Port Isabel has been designated the “primary family reunification and removal center,” but lawyers here said they have yet to see detained parents reunited.

To qualify for asylum in the U.S., immigrants must prove they fear persecution at home because of their race, religion, nationality, political opinion or “membership in a particular social group,” and that their government is unwilling or unable to protect them. Most of the Central American parents detained here after “zero tolerance” fled gang and domestic violence. But that’s no longer grounds for seeking asylum, according to a guidance last month from Atty. Gen. Jeff Sessions. Immigration courts are part of the Justice Department, so judges are following that guidance.

Because immigration courts are administrative, not criminal, immigrants are not entitled to public defenders. And so, each day, they attempt to represent themselves in hearings that sometimes last only a few minutes.
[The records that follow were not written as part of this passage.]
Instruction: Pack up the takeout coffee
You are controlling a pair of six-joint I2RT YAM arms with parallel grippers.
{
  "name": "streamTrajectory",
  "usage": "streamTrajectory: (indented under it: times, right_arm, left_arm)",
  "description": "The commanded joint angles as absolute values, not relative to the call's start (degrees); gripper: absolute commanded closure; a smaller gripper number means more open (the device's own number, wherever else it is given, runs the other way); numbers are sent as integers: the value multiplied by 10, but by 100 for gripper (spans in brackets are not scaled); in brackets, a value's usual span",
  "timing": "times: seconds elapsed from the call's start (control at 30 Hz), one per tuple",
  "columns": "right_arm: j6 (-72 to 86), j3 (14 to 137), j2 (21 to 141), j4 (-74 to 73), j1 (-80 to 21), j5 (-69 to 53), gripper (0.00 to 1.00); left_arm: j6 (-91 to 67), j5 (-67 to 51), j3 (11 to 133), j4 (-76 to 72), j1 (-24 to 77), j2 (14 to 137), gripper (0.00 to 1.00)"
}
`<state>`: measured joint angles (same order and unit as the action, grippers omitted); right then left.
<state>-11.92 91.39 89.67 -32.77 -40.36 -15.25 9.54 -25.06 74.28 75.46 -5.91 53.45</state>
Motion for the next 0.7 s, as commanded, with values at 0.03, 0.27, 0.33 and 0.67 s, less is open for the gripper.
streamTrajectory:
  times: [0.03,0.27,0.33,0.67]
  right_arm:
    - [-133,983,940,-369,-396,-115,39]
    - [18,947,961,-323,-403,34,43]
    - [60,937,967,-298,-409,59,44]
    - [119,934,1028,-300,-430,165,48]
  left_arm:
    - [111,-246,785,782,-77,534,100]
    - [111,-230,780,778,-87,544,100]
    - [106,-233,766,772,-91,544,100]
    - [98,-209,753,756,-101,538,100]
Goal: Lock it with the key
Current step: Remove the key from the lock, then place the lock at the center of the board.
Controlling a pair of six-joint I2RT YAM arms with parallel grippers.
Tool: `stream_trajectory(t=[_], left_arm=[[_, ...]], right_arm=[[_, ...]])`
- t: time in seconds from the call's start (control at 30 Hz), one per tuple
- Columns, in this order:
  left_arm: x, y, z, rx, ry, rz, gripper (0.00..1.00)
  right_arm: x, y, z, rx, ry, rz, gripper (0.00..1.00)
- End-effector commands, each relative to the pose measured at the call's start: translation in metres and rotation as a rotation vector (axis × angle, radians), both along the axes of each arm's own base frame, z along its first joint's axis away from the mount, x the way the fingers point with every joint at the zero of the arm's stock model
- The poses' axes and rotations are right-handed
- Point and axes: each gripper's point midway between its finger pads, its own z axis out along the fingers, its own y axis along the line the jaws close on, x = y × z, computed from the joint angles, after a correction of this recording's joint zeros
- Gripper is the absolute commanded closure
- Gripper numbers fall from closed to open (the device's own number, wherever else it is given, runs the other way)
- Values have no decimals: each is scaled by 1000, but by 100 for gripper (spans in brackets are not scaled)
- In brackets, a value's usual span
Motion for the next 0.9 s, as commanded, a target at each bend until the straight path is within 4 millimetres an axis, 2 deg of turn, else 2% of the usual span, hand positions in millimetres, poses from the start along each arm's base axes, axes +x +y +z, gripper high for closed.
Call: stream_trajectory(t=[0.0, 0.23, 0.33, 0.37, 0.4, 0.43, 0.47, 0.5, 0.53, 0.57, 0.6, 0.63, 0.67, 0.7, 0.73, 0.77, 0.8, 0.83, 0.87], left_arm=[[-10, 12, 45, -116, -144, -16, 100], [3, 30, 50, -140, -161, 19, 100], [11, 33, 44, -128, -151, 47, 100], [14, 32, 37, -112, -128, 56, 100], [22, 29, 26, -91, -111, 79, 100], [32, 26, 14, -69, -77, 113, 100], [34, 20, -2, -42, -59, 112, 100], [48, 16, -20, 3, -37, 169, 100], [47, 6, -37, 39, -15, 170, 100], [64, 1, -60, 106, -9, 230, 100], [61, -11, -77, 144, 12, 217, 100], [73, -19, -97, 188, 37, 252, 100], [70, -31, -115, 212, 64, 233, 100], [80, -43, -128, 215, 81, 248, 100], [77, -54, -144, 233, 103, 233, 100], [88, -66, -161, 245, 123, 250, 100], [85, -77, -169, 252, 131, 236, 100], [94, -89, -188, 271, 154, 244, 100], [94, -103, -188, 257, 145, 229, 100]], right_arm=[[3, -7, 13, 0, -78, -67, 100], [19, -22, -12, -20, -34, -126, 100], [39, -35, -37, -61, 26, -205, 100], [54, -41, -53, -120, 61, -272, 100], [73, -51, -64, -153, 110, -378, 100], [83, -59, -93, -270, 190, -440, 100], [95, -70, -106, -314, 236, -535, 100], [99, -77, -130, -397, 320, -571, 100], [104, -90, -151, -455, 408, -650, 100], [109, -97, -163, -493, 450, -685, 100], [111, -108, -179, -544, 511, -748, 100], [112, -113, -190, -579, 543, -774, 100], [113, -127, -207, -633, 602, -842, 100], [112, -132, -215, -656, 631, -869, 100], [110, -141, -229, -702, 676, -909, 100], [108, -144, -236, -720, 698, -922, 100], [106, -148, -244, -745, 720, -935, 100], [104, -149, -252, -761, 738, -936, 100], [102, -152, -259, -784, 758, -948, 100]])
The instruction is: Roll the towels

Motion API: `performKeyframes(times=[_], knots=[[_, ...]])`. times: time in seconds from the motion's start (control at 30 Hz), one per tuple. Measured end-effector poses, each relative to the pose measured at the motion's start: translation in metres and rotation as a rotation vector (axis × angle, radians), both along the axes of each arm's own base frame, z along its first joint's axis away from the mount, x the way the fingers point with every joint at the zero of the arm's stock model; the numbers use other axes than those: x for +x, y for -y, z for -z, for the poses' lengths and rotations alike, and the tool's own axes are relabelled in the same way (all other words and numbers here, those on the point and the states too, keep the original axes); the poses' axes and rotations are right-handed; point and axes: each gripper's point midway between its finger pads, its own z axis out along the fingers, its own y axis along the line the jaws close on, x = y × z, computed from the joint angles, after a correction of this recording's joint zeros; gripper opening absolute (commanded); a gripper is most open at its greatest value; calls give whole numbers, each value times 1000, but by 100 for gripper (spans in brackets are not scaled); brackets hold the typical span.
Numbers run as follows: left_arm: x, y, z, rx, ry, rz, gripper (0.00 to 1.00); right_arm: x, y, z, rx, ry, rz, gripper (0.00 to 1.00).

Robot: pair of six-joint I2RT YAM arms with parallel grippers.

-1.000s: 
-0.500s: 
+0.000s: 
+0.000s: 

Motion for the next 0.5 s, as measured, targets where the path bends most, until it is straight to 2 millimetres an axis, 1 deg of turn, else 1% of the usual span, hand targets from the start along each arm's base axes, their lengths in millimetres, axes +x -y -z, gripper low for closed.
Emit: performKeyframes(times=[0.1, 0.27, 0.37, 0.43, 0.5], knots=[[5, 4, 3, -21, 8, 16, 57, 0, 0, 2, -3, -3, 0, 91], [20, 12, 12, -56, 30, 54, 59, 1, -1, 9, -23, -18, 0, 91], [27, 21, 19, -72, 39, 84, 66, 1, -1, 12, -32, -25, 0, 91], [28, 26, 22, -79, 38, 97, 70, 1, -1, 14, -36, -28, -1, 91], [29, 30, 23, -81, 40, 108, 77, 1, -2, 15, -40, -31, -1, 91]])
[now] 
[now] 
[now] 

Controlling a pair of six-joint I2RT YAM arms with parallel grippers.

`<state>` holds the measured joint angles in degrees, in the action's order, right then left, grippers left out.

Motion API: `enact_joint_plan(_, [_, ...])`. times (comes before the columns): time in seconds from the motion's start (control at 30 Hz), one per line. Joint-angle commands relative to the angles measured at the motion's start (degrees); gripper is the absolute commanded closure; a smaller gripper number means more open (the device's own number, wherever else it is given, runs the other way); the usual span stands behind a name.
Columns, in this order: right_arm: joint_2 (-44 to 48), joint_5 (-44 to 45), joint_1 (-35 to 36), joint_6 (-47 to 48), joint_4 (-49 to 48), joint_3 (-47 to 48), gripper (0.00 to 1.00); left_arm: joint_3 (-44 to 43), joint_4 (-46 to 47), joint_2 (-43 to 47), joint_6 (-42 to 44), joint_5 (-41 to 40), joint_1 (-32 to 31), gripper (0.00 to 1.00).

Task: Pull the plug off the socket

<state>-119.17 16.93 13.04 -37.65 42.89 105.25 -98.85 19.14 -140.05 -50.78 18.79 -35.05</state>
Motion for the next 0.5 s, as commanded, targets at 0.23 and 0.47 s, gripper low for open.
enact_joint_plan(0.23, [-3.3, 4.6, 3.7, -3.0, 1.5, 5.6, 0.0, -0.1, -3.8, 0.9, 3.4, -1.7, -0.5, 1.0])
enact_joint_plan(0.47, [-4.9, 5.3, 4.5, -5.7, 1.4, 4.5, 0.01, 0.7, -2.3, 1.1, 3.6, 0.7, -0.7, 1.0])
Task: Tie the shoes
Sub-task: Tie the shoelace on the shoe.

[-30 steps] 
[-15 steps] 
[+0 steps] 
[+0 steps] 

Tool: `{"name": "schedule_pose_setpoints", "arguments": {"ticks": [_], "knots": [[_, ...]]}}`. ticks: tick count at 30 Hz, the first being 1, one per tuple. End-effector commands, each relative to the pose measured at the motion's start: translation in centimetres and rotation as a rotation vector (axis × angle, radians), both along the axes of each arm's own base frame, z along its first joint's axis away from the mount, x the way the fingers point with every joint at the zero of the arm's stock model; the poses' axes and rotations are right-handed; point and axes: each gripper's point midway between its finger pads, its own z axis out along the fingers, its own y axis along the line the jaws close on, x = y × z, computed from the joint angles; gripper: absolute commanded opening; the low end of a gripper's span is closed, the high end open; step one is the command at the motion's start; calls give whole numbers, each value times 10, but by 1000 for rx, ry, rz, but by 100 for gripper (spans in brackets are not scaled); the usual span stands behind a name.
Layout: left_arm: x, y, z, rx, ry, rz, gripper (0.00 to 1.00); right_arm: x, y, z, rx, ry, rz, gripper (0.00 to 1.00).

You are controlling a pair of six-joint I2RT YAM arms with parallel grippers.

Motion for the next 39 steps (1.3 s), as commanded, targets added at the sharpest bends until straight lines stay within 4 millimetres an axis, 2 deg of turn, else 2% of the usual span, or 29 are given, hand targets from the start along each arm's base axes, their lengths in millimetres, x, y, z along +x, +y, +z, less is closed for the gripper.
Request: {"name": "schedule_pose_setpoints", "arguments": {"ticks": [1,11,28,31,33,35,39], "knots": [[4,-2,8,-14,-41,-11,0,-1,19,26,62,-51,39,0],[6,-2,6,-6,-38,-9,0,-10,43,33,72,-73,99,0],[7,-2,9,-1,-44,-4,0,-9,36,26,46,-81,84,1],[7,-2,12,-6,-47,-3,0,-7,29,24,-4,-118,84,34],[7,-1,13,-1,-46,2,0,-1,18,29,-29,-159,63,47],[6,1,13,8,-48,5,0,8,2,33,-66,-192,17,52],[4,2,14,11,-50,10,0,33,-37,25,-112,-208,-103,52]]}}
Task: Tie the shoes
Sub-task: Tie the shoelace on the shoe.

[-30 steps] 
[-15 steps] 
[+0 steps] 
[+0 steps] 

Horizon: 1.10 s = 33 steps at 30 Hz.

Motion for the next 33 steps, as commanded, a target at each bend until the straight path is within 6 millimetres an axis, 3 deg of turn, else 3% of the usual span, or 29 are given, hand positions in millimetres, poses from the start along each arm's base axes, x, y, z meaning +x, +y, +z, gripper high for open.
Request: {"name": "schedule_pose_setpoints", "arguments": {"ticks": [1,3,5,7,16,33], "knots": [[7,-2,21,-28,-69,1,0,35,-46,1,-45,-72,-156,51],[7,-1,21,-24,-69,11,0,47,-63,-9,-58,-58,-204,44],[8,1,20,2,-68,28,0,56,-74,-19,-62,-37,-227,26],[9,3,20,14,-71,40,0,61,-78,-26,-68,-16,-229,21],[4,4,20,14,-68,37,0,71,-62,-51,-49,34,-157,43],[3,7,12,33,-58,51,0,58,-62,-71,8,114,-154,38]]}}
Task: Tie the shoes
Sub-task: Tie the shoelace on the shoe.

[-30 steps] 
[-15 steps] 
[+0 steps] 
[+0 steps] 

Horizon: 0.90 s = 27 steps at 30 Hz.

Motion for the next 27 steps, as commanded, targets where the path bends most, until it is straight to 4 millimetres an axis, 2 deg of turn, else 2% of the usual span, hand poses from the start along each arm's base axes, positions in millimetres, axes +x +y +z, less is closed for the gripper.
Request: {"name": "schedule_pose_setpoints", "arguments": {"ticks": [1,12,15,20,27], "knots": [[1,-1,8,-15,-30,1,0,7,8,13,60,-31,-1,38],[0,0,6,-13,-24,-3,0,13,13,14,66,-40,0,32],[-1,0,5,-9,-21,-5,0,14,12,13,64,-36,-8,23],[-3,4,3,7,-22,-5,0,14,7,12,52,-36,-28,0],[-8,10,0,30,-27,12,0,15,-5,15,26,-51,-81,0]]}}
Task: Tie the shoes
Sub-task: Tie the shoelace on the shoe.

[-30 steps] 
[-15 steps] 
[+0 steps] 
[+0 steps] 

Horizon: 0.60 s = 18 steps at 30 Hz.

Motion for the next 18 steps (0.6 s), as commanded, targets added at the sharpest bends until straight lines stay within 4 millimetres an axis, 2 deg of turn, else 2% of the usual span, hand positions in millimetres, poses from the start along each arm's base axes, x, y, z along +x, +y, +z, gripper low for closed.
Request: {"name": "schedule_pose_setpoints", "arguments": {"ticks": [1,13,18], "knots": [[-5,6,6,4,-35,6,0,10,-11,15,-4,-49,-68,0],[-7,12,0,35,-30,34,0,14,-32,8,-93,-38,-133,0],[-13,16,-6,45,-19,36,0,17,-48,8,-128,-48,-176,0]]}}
The courtrooms are empty. That’s because, like a half dozen others nationwide, the court is inside a fortified Immigration and Customs Enforcement detention center. Access is restricted, and may be denied. The Times had to request to attend court hearings — which are public — 24 hours in advance. After access to the facility was approved last week, access was denied to the courtrooms when guards said the proceedings were closed, without explanation.

Detainees have little access to the outside world, including their children. It costs them 90 cents a minute to place a phone call. When they do, they can be nearly inaudible. They receive mail, but when reporters wrote to them last week, the letters were confiscated and guards questioned why they had been contacted, according to a lawyer. Lawyers also said some separated parents have been pressured into agreeing to deportation in order to reunite with their children.

UNICEF officials toured Port Isabel Thursday. A dozen pro bono lawyers visited immigrants. But they were spread thin. None represented parents at the credible fear reviews, where judges considered whether to uphold an asylum officer’s finding that they be deported.

Immigration Judge Morris Onyewuchi, a former Homeland Security lawyer appointed to the bench two years ago, questioned several parents’ appeals.

“You have children?” he asked a Honduran mother.

Yes, Elinda Aguilar said, she had three.

“Two of them were with me when we got separated by immigration, the other is in Honduras,” said Aguilar, 44.

“How many times have you been to the U.S.?” the judge asked.

Aguilar said this was her first time. The judge reviewed what Aguilar had told an asylum officer: That she had fled an ex-husband who beat, raped and threatened her. “He told you he would kill you if you went with another man?” the judge said.

Yes, Aguilar replied.

The judge noted that Aguilar had reported the crimes to police, who charged her husband, although he never showed up in court. Then he announced his decision: deportation.

Aguilar looked confused. “Did the asylum officer talk to you and explain my case?” she said.

The judge said he was acting according to the law.

Although she was fleeing an abusive husband, he said, “your courts intervened and they put him through the legal process. That’s also how things work in this country.”

Aguilar knit her hands. She wasn’t leaving yet.

“I would like to know what’s going to happen to my children, the ones who came with me,” she asked the judge.

“The Department of Homeland Security will deal with that. Talk to your deportation officer,” he said. Guards led her away as she looked shocked, and brought in the next parent.

Denis Cardona, 31, told the judge he fled Honduras to the U.S. with his son Alexander.

“Where is he?” the judge asked.

“He’s here, detained, but I don’t know where,” Cardona said. “I was told he’s an hour away.”

The judge reviewed Cardona’s case. It was his first time crossing the border to the U.S. He had fled threats from the MS-13 gang after a land dispute with a cousin.

“And you did not report this to authorities in your country?” the judge said.

Yes, Cardona said, “but they didn’t listen.”

“It’s difficult for police to get where we were, and also the police do not help poor people,” he said.

Why hadn’t he told the asylum officer all that, the judge asked. Cardona said he had. He leaned his head on his hand. He looked tired.

Moments later, the judge ruled.

“This is a family dispute. This is not grounds for asylum in the United States,” he said. Deported.

Down the hall, Judge Powell heard appeals from separated parents appearing by video feed from Pearsall Detention Center to the west. Though he denied most asylum cases, there are exceptions. Recently, after an asylum officer denied a claim by a Central American woman who said police raped and threatened to kill her, Powell reversed that decision. She can now pursue her asylum claim, though she still hasn’t been released or reunited with her kids.

On Thursday Nora Barahona, of Honduras, told Powell she had fled to the U.S. after her husband beat and raped her, abusing their children. She crossed the border with her 12-year-old daughter, but was separated by immigration officials.

“They told me they had sent her to Florida,” she sobbed.

The judge ordered Barahona deported, as he would a dozen others who appeared before him. He read from a script, telling each that they had failed to meet the requirements for asylum. He ended with: “Good luck in your home country.”